Lines before the one containing "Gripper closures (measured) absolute" are to be left out; that line and all after it, through the end of the material below, are to be written out exactly.

——

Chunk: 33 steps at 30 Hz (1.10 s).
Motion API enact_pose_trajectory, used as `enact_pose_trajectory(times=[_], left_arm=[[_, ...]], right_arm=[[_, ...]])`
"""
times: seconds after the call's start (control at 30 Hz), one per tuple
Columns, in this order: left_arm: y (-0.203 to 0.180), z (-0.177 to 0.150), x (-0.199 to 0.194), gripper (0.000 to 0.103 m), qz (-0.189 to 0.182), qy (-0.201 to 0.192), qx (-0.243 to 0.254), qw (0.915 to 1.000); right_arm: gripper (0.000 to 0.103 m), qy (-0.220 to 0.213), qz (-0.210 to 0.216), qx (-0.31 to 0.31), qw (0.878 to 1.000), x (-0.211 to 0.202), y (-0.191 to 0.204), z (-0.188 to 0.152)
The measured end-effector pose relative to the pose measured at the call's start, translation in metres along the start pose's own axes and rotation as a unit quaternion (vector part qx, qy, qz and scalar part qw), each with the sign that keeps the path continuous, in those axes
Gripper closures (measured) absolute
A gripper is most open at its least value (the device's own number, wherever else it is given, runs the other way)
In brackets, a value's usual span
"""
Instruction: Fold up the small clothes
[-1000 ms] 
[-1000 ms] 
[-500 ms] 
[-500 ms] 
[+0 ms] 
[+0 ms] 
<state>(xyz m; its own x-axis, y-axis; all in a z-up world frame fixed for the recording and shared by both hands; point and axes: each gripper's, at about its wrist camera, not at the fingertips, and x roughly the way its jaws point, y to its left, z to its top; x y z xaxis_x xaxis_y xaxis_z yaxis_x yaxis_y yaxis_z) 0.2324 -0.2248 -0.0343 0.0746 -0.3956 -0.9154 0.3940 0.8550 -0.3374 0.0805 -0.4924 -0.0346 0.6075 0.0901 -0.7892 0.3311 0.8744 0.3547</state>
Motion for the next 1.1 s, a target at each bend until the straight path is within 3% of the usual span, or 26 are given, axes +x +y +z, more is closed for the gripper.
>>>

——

Answer section
Gripper closures (measured) absolute
A gripper is most open at its least value (the device's own number, wherever else it is given, runs the other way)
In brackets, a value's usual span
"""
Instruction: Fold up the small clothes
[-1000 ms] 
[-1000 ms] 
[-500 ms] 
[-500 ms] 
[+0 ms] 
[+0 ms] 
<state>(xyz m; its own x-axis, y-axis; all in a z-up world frame fixed for the recording and shared by both hands; point and axes: each gripper's, at about its wrist camera, not at the fingertips, and x roughly the way its jaws point, y to its left, z to its top; x y z xaxis_x xaxis_y xaxis_z yaxis_x yaxis_y yaxis_z) 0.2324 -0.2248 -0.0343 0.0746 -0.3956 -0.9154 0.3940 0.8550 -0.3374 0.0805 -0.4924 -0.0346 0.6075 0.0901 -0.7892 0.3311 0.8744 0.3547</state>
Motion for the next 1.1 s, a target at each bend until the straight path is within 3% of the usual span, or 26 are given, axes +x +y +z, more is closed for the gripper.
>>>

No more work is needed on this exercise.